[Action item]:
Looking through the listing that follows, count the lines that contain "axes" and give only that number.

[Input data]:

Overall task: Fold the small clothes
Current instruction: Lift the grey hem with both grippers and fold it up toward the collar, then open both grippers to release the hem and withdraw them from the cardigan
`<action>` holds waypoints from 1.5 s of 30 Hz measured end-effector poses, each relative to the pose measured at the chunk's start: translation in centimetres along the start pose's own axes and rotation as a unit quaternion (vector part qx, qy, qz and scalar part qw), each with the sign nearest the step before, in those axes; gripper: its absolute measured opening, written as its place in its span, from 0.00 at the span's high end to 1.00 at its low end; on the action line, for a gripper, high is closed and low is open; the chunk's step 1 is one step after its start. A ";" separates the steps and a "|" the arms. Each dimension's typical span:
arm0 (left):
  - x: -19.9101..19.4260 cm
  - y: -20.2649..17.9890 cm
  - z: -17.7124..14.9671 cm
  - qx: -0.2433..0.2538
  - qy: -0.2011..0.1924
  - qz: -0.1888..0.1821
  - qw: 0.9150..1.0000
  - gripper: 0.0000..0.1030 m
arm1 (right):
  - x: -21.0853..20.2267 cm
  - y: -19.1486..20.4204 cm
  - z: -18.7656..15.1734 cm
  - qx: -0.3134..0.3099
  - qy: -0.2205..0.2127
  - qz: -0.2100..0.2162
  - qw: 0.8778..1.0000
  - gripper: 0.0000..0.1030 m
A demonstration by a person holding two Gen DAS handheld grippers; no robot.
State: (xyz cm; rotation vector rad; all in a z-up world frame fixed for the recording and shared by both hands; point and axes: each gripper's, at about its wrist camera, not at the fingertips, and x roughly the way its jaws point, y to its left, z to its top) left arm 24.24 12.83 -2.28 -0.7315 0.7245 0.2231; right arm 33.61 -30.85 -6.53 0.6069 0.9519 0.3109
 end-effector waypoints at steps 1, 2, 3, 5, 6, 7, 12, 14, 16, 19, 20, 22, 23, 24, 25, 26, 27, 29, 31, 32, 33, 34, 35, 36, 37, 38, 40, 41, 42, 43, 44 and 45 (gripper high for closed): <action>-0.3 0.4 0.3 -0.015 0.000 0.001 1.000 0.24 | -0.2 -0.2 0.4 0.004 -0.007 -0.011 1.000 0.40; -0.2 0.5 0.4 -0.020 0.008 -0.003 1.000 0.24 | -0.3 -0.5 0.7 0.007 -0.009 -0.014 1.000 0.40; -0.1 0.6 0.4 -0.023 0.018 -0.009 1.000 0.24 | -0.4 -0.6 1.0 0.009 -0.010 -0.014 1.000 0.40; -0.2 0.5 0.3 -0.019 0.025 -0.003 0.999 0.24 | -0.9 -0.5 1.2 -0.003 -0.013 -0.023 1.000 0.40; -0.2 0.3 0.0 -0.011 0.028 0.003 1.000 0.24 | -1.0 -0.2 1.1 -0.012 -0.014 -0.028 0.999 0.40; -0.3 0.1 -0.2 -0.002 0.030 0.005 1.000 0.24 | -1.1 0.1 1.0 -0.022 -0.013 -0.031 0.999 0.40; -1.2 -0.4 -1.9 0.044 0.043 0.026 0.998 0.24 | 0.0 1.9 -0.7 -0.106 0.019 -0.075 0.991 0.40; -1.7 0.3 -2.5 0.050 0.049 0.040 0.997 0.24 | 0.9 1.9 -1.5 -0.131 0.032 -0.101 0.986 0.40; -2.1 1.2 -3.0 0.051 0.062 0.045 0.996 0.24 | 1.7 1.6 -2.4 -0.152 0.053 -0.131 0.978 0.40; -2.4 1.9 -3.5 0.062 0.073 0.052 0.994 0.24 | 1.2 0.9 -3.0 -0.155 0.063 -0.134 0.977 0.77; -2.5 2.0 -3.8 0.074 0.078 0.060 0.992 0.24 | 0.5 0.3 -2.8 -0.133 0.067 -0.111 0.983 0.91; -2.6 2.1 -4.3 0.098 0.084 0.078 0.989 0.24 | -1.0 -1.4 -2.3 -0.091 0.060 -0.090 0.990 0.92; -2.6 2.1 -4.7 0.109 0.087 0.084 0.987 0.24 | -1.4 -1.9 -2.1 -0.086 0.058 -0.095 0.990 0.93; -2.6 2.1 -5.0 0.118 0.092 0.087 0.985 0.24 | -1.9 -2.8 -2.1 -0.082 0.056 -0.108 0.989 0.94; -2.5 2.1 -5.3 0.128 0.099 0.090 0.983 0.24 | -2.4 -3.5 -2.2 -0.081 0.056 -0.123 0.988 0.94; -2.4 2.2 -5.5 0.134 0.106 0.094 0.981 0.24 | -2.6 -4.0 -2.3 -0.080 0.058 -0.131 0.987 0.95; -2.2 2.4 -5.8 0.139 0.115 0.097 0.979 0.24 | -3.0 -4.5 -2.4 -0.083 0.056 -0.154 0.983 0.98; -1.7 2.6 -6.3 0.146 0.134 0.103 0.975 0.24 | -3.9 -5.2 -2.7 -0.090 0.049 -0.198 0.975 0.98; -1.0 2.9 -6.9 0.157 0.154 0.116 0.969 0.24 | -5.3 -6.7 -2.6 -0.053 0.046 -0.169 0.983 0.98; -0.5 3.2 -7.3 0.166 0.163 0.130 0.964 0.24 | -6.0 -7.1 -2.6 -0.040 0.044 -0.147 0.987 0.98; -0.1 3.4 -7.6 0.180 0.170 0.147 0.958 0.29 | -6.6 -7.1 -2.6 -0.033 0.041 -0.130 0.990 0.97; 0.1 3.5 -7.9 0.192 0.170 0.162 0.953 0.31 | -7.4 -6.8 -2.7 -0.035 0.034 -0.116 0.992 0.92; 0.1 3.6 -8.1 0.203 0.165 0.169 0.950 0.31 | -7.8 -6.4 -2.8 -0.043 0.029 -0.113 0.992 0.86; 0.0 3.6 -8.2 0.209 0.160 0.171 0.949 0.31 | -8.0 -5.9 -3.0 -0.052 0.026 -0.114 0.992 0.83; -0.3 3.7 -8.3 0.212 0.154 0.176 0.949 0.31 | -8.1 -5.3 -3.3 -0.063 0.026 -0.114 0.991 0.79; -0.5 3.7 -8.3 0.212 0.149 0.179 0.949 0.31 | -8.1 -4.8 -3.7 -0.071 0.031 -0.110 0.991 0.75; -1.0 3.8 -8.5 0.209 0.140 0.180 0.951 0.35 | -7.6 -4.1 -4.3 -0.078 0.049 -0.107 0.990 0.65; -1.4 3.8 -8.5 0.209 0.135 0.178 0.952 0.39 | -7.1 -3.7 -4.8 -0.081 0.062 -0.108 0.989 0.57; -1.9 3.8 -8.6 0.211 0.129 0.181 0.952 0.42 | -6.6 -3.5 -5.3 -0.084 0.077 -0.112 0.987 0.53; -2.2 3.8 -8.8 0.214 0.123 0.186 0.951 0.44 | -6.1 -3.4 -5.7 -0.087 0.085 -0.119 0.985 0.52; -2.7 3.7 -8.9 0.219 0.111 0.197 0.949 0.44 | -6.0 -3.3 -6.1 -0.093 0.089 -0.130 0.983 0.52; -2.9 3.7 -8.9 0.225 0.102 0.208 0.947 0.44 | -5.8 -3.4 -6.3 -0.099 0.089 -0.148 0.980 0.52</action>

[Solution]:
2